TASK OBJECTIVE:
Everything in the records except the pictures should come back exactly as written.

☆ ☆ ☆ ☆

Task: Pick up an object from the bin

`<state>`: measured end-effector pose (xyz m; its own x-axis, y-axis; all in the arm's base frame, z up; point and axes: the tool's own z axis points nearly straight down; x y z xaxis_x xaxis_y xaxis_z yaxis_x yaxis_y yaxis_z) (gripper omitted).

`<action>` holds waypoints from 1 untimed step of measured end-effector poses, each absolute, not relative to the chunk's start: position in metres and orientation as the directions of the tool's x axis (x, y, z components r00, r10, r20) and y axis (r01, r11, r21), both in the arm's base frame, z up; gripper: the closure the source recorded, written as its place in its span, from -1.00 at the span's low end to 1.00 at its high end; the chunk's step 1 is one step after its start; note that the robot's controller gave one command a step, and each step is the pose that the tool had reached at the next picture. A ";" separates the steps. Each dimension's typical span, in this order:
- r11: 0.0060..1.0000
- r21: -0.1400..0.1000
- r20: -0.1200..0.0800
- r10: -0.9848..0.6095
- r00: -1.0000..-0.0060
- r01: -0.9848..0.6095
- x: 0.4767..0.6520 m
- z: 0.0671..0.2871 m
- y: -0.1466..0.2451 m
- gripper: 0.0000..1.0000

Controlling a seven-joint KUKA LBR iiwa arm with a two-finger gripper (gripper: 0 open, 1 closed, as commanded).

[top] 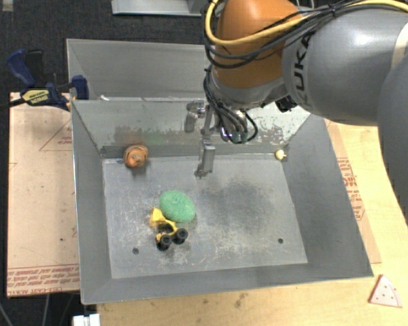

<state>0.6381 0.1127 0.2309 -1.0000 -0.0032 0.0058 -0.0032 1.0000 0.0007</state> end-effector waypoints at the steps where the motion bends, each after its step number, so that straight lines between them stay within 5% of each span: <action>1: 1.000 0.002 -0.002 -0.002 -1.000 -0.002 0.639 0.236 0.112 -1.00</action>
Offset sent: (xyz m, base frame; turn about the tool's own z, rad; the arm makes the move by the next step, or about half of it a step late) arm -0.1078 -0.0074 -0.1070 -0.0996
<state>0.6390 0.1123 0.2361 -1.0000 -0.0016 -0.0016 -0.0016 1.0000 0.0015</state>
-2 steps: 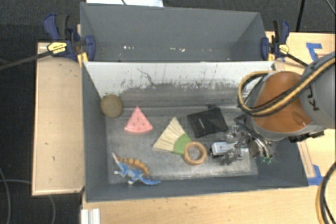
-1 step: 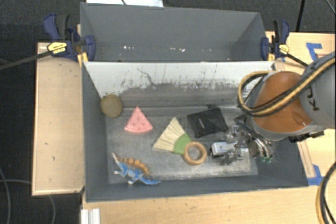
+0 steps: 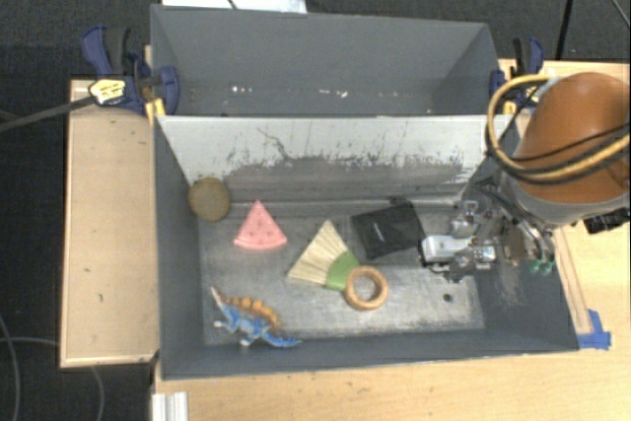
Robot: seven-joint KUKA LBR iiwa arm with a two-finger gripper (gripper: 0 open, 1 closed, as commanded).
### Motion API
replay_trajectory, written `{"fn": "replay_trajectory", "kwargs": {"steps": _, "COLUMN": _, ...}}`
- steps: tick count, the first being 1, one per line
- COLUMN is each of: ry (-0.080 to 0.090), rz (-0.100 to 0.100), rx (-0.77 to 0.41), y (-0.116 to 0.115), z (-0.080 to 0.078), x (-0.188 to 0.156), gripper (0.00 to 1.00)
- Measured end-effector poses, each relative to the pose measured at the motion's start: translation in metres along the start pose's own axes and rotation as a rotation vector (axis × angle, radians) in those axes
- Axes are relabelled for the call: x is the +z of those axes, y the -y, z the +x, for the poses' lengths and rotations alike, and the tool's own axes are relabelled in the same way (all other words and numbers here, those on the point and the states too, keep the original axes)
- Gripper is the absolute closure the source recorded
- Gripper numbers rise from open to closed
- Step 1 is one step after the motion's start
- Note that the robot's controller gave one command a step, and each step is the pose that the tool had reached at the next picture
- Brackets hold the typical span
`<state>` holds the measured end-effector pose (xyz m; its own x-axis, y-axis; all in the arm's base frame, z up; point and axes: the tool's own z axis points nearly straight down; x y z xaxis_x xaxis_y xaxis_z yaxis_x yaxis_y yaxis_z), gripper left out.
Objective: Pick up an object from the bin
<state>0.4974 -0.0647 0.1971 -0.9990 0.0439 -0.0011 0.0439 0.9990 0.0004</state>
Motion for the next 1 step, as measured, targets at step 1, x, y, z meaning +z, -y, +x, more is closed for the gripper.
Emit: {"fn": "replay_trajectory", "kwargs": {"steps": 1, "ry": 0.0, "rz": 0.0, "rx": -0.001, "y": 0.0, "z": 0.0001, "x": 0.0001, "gripper": 1.0}}
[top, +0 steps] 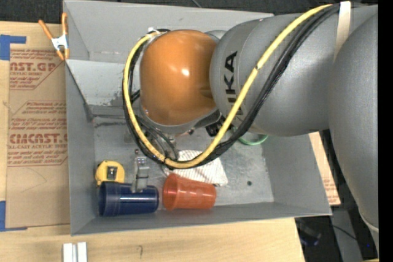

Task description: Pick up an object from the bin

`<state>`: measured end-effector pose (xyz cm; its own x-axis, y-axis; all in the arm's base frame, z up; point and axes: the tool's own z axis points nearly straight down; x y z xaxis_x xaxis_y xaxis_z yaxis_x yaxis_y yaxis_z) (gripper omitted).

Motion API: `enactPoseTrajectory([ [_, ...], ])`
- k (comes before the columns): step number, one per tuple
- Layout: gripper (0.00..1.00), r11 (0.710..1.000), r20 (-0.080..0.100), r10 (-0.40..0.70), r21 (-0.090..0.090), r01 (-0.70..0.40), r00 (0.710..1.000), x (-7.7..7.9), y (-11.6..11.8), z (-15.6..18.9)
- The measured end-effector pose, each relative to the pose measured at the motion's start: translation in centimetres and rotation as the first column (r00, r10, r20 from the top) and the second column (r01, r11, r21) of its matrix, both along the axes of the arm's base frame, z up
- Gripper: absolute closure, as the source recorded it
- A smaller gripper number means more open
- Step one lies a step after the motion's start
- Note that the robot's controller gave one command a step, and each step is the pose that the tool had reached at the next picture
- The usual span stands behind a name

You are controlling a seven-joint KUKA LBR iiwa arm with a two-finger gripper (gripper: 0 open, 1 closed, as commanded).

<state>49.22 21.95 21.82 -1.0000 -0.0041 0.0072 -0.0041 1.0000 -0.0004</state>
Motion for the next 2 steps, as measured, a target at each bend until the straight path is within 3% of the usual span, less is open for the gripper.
enactPoseTrajectory([
  [1,0.0,1.0,0.008,-0.003,0.002,0.003,1.0,0.2,-0.1,0.5],
  [2,0.0,0.997,0.012,-0.083,0.004,0.083,0.996,0.7,-1.2,-3.0],
])
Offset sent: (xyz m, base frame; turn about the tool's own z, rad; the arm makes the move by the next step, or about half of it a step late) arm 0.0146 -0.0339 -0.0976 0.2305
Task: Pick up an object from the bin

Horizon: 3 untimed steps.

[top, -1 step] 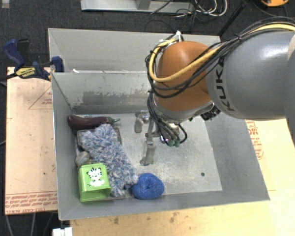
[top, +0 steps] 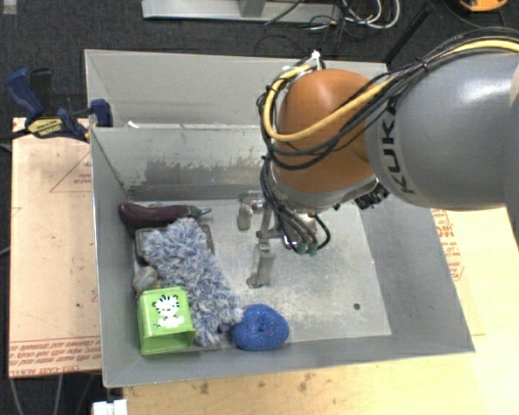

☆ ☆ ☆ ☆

OUTPUT FOR THIS EXERCISE:
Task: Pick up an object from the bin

`<state>`: measured end-effector pose (xyz m; its own x-axis, y-axis; all in the arm's base frame, z up; point and axes: the tool's own z axis points nearly straight down; x y z xaxis_x xaxis_y xaxis_z yaxis_x yaxis_y yaxis_z) (gripper omitted).

`<action>` holds waypoints from 1 untimed step of measured end-effector poses, each absolute, not relative to the chunk's start: position in metres and orientation as the directions of the tool's x axis (x, y, z components r00, r10, r20) and y axis (r01, r11, r21), both in the arm's base frame, z up; gripper: the closure the source recorded, written as its place in its span, from -1.00 at the span's low end to 1.00 at its high end; the chunk's step 1 is one step after its start; note that the robot's controller gave one command a step, and each step is the pose that the tool had reached at the next picture. A ";" separates the steps. Each dimension's typical span, in this order:
- r11: 0.0060..1.0000
- r21: -0.1400..0.1000
- r20: -0.1200..0.0800
- r10: -0.9848..0.6095
- r00: -1.0000..-0.0060
- r01: -0.9848..0.6095
- x: 0.4767..0.6520 m
- z: 0.0671..0.2871 m
- y: -0.1466..0.2451 m
- gripper: 0.0000..1.0000

Controlling a seven-joint KUKA LBR iiwa arm with a two-finger gripper (gripper: 0 open, 1 closed, as commanded).

[top] 

<state>0.6381 0.1127 0.2309 -1.0000 -0.0032 0.0058 -0.0032 1.0000 0.0007</state> end-effector waypoints at the steps where the motion bends, each after its step number, so that straight lines between them stay within 5% of each span: <action>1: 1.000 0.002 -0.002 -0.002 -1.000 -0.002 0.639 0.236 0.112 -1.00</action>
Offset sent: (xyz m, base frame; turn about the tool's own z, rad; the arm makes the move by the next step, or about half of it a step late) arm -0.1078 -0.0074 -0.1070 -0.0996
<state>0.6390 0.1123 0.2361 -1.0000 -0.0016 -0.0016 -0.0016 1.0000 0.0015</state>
-2 steps: 
-1 step: 
+0 steps: 
Robot: seven-joint KUKA LBR iiwa arm with a two-finger gripper (gripper: 0 open, 1 closed, as commanded).
### Motion API
replay_trajectory, written `{"fn": "replay_trajectory", "kwargs": {"steps": _, "COLUMN": _, ...}}`
- steps: tick count, the first being 1, one per line
- COLUMN is each of: ry (-0.080 to 0.090), rz (-0.100 to 0.100), rx (-0.77 to 0.41), y (-0.116 to 0.115), z (-0.080 to 0.078), x (-0.188 to 0.156), gripper (0.00 to 1.00)
- Measured end-effector poses, each relative to the pose measured at the motion's start: translation in metres along the start pose's own axes and rotation as a rotation vector (axis × angle, radians) in those axes
- Axes are relabelled for the call: x is the +z of those axes, y the -y, z the +x, for the poses' lengths and rotations alike, and the tool's own axes are relabelled in the same way (all other words and numbers here, those on the point and the states too, keep the original axes)
- Gripper is the absolute closure the source recorded
- Gripper numbers rise from open to closed
- Step 1 is one step after the motion's start
- Note that the robot's controller gave one command a step, and each step is the pose that the tool had reached at the next picture
- Brackets hold the typical span
`<state>` holds the measured end-effector pose (xyz m; its own x-axis, y-axis; all in the arm's base frame, z up; point and axes: the tool's own z axis points nearly straight down; x y z xaxis_x xaxis_y xaxis_z yaxis_x yaxis_y yaxis_z), gripper left out.
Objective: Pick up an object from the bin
<state>0.4974 -0.0647 0.1971 -0.9990 0.0439 -0.0011 0.0439 0.9990 0.0004</state>
Motion for the next 1 step, as measured, targets at step 1, x, y, z meaning +z, -y, +x, more is closed for the gripper.
Emit: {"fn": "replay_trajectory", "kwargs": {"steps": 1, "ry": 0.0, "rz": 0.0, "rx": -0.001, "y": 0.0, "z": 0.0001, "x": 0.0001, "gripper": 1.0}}
[top, +0 steps] 

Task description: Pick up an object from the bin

`<state>`: measured end-effector pose (xyz cm; its own x-axis, y-axis; all in the arm's base frame, z up; point and axes: the tool's own z axis points nearly straight down; x y z xaxis_x xaxis_y xaxis_z yaxis_x yaxis_y yaxis_z) (gripper omitted).

Motion API: `enactPoseTrajectory([ [_, ...], ])`
- k (comes before the columns): step number, one per tuple
- Layout: gripper (0.00..1.00), r11 (0.710..1.000), r20 (-0.080..0.100), r10 (-0.40..0.70), r21 (-0.090..0.090), r01 (-0.70..0.40), r00 (0.710..1.000), x (-7.7..7.9), y (-11.6..11.8), z (-15.6..18.9)
- The measured end-effector pose, each relative to the pose measured at the motion's start: translation in centimetres and rotation as the first column (r00, r10, r20 from the top) and the second column (r01, r11, r21) of its matrix, both along the axes of the arm's base frame, z up
- Gripper: absolute closure, as the source recorded it
- A smaller gripper number means more open
- Step one lies a step after the motion's start
- Note that the robot's controller gave one command a step, and each step is the pose that the tool had reached at the next picture
- The usual span stands behind a name

You are controlling a seven-joint KUKA LBR iiwa arm with a two-finger gripper (gripper: 0 open, 1 closed, as commanded).

<state>49.22 21.95 21.82 -1.0000 -0.0041 0.0072 -0.0041 1.0000 -0.0004</state>
Motion for the next 2 steps, as measured, a target at each bend until the straight path is within 3% of the usual span, less is open for the gripper.
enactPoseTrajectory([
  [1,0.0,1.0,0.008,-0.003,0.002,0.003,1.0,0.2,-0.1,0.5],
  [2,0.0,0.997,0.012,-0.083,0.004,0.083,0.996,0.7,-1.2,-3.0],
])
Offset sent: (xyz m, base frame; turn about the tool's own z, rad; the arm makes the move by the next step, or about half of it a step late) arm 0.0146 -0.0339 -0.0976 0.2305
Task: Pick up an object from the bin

Horizon: 3 untimed steps.

[top, -1 step] 
[top, +0 steps] 

This answer is complete as it stands.